# [YOUR INSTRUCTIONS]
Would you restate each line of the data below word for word, without its pictures?

# [GIVEN DATA]
◇ ◇ ◇ ◇ ◇ ◇ ◇
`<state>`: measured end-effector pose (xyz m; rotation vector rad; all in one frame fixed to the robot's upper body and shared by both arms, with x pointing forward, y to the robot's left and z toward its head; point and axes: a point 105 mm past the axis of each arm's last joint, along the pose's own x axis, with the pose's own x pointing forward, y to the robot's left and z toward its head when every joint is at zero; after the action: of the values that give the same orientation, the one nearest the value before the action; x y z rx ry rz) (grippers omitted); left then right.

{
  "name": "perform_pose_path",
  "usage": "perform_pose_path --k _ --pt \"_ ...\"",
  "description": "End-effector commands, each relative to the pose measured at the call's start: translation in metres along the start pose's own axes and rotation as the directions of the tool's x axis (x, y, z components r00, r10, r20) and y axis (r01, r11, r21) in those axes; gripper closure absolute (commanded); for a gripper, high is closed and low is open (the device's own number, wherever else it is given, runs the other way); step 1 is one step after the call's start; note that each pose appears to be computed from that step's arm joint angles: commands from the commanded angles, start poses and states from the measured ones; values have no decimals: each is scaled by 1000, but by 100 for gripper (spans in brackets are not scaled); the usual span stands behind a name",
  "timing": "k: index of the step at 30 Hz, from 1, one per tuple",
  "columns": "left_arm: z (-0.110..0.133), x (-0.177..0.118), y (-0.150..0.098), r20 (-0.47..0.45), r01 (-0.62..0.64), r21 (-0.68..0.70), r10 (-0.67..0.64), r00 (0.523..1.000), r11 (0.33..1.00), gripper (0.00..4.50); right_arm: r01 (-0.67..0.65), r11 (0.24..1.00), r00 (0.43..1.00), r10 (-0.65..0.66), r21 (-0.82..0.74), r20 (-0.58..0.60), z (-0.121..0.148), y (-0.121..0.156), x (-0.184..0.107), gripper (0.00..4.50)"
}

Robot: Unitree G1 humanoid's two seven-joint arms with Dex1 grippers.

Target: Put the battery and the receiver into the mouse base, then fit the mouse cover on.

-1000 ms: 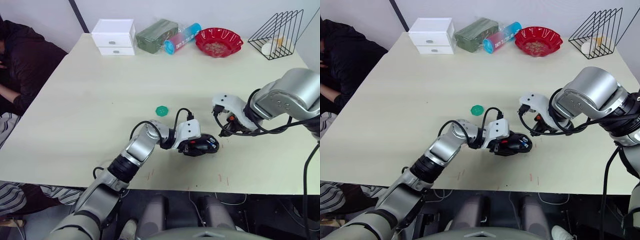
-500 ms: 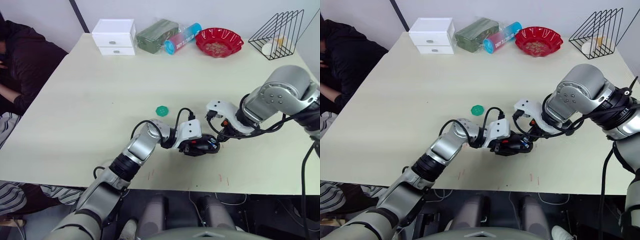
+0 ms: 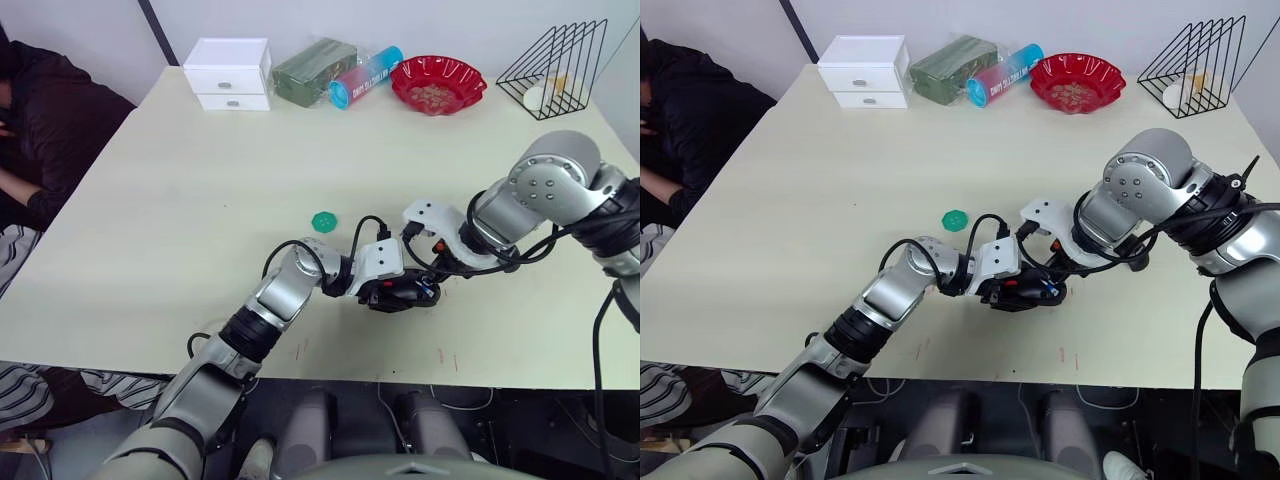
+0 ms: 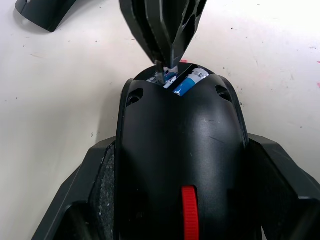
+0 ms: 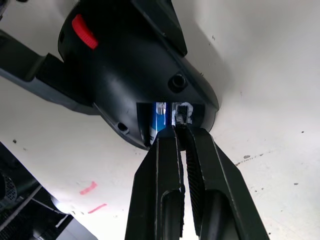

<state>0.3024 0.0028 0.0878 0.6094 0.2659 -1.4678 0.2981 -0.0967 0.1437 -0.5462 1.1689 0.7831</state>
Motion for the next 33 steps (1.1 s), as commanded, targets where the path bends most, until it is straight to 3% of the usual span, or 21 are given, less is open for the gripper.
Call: perform_pose_path --k 1,30,31,33 --pt "4 4 -3 6 16 10 -16 1000 1000 159 22 1000 999 -22 -8 34 9 -1 -11 450" --pt "6 6 -4 17 15 13 -15 1000 1000 159 74 997 997 -73 30 -26 3 -10 7 450" --pt "6 6 -4 18 14 11 -14 1000 1000 159 65 998 998 -65 22 -27 3 -8 7 395" --pt "6 6 -4 19 14 9 -14 1000 1000 159 60 998 998 -60 12 -23 3 -6 6 357"
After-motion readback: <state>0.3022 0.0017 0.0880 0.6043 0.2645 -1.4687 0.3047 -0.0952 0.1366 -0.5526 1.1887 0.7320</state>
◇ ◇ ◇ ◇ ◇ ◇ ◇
# [RESPONSE]
`<state>`: measured end-effector pose (xyz m; rotation vector rad; all in one frame fixed to the robot's upper body and shared by both arms, with x pointing forward, y to the robot's left and z toward its head; point and axes: a point 105 mm past the axis of each arm's last joint, along the pose's own x axis, with the pose's own x pointing forward, y to the robot's left and z toward its head when every joint is at zero; after the action: of the values that give the same orientation, the one nearest the value before the action; x y z rx ry rz) (grippers omitted); left then right.

{
  "name": "perform_pose_path",
  "usage": "perform_pose_path --k _ --pt \"_ ...\"",
  "description": "End-effector commands, each relative to the pose measured at the call's start: translation in metres along the start pose's own axes and rotation as the directions of the tool's x axis (x, y, z components r00, r10, r20) and y axis (r01, r11, r21) in those axes; gripper closure absolute (commanded); for a gripper, high is closed and low is open (the device's own number, wherever else it is given, runs the other way); step 1 is one step after the call's start; note that each pose appears to be computed from that step's arm joint angles: commands from the commanded angles, start poses and states from the measured ones; values have no decimals: each is scaled by 1000, but by 100 for gripper (spans in brackets are not scaled); the usual span stands behind a name",
  "timing": "k: index of the step at 30 Hz, from 1, one per tuple",
  "columns": "left_arm: z (-0.110..0.133), x (-0.177..0.118), y (-0.150..0.098), r20 (-0.47..0.45), r01 (-0.62..0.64), r21 (-0.68..0.70), r10 (-0.67..0.64), r00 (0.523..1.000), r11 (0.33..1.00), gripper (0.00..4.50); right_arm: r01 (-0.67..0.65), r11 (0.24..1.00), r00 (0.43..1.00), r10 (-0.65..0.66), r21 (-0.82..0.74), r20 (-0.58..0.60), z (-0.121..0.148), y (-0.121..0.156), x (-0.184..0.107), gripper (0.00..4.50)"
}

Robot: Unitree G1 humanoid's two seven-joint arms with Dex1 grippers.

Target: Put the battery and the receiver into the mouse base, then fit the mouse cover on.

-1000 ms: 
-500 ms: 
+0 ms: 
+0 ms: 
+0 ms: 

<state>0.3024 0.0028 0.0878 0.6094 0.2659 -1.4678 0.2981 -0.0967 0.1437 -0.5462 1.1689 0.7831</state>
Motion for the next 33 steps (1.1 s), as commanded, targets where the path bends most, until it is straight to 3% of the usual span, or 21 are given, less is open for the gripper.
Call: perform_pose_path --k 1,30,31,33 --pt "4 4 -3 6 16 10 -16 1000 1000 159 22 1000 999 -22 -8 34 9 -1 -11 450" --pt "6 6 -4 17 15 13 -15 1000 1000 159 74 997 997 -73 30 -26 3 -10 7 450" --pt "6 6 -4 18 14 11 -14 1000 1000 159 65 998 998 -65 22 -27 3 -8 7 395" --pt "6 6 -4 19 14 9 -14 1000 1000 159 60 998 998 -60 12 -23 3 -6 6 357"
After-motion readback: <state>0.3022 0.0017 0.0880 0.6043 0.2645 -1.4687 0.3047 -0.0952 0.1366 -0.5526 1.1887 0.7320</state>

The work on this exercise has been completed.